After the generated noise is added to the simulated 3D map, the missing wedge artifact is reproduced. The map is transformed into Fourier space using fast Fourier transform (FFT). The limiting wedge angle is determined by the mechanical limits of the specimen holder on the microscope. The wedge frequencies (whose orientations correspond to the unreachable view directions in the single-axis tilt of the specimen on the microscope) are then set to zero. The masked Fourier transform (with wedge frequencies set to zero) is then transformed back into real space by an inverse FFT. Basing on the specific experimental map [1], we used a wedge angle of 69° (1.2 radians) for the results shown in Figure 2f.

III. NOISE MATCHING

The process for noise color matching is performed using an FFT-based power spectral density analysis. PSD values are calculated for each voxel in Fourier space by squaring the absolute value of the Fourier transformed map, normalized by the map volume (Fig. 3).

Fig. 3.

Fig. 3.

Spherical shell diagram and equation for calculating the power spectral density of the map. The nx, ny, and nz values are the map dimensions in voxel units.

The PSD cube is then isotropically averaged within spherical shells, as shown in Figure 3, for a set of sampling radii, r, and a buffer (shell) width h. The shell’s radius is normalized for the voxel spacing of the map to give the Fourier distance in units of 1/nm. The resulting isotropically averaged (iPSD) noise profile is then used in the next step for generating color-matched noise.

The noise generator inverts the process used for the noise profile calculation. Normally distributed Gaussian white noise is generated in real space with a mean of zero and a standard deviation of one. This corresponds to an iPSD of constant one for all radii. The Fourier transform amplitudes of the Gaussian white noise are then multiplied by an interpolation of the iPSD color profile based on the distance of each voxel in the Fourier transform from the center voxel.

Matching the simulated noise to the noise color profile of the experimental tomogram provides a very realistic appearance of the noise (Fig. 2e) with the typical spatial clustering of low-frequency noise features. This is a more realistic model of conformational noise artifacts than a simpler noise model, such as shot noise, which could be easily averaged out by binning the tomogram.

IV. RESULTS

We applied the above approaches to the experimental tomogram of the stereocilia taper region [1]. The iPSD analysis in Figure 4 shows a strong agreement between the noise color profiles of the simulated tomogram and those of the experimental reference. The slight offset can be explained by the missing wedge effect implemented after noise color matching for the data in Figure 4. In the missing wedge region of the experimental Fourier transform, a weak (non-zero) signal is present because of 3D reconstruction effects. However, the Fourier transform of the simulated tomogram is set to zero within the missing wedge region. This causes the iPSD average to be slightly lower in the simulated tomogram. The difference in power is negligible, so we have not attempted to fill the missing wedge with any spurious data in our simulation.

Fig. 4.

Fig. 4.

iPSD analysis of the simulated tomogram compared with the experimental tomogram of the stereocilia taper region [1].

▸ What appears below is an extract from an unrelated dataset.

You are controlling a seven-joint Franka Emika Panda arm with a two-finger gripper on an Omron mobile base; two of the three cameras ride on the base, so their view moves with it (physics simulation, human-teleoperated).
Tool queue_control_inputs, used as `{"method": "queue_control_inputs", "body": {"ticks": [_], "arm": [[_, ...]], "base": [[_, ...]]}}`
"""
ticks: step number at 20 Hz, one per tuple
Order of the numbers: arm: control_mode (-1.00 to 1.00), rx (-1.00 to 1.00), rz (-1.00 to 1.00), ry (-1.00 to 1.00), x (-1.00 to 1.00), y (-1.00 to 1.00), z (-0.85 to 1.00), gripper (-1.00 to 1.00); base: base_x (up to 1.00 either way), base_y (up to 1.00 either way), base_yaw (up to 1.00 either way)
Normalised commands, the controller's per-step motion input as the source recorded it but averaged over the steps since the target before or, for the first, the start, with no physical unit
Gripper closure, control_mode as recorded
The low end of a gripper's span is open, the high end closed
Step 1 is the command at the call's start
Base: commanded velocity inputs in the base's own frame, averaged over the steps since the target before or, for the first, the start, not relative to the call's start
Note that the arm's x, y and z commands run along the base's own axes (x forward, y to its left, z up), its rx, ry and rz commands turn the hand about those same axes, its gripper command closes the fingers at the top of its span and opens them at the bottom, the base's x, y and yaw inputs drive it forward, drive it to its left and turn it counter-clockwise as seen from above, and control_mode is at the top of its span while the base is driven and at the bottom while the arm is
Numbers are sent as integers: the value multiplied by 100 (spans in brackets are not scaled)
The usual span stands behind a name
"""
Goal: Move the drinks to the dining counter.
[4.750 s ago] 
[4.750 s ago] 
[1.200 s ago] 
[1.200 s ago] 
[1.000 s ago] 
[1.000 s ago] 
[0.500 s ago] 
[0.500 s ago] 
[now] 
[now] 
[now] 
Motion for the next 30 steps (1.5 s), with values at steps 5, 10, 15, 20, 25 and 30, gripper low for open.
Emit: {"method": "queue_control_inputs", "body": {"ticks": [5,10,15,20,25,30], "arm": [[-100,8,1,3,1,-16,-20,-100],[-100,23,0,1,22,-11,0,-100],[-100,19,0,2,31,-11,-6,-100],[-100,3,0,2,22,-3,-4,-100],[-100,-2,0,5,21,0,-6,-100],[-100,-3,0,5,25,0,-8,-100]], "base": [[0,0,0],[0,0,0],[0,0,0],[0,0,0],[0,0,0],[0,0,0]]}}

In Figure 5, the results are shown with two different parameters for filament intensity. The first result (Fig. 5a) uses our process for automatically matching the SNR of the simulation to that of the experimental tomogram using interpolated tracing as a signal mask. This approach created filaments that were not as strong visually as their experimental counterparts.

Fig. 5.

Fig. 5.

Cross-section (Z-slice) of split images with the experimental tomogram on the left and the simulated tomogram on the right of the blue line. (a) Comparison with the automatically matched filament signal strength (see text). (b) Comparison with filament signal strength manually increased by a factor of 1.25. The experimental tomograms on the left of the blue line show the cell membrane that has not been modeled in our simulated tomograms.

This apparent mismatch of the filament strength, at least by the appearance in Fig. 5a, is likely due to an alignment bias in the masking. The simulated filaments by design align perfectly with the imported tracing, whereas the experimental filaments have some degree of discrepancy from the (imperfect) external tracing, so more false-positive voxels are factored into the signal strength estimation of the experimental map. The background noise erroneously included in that estimation brings down the calculated signal strength.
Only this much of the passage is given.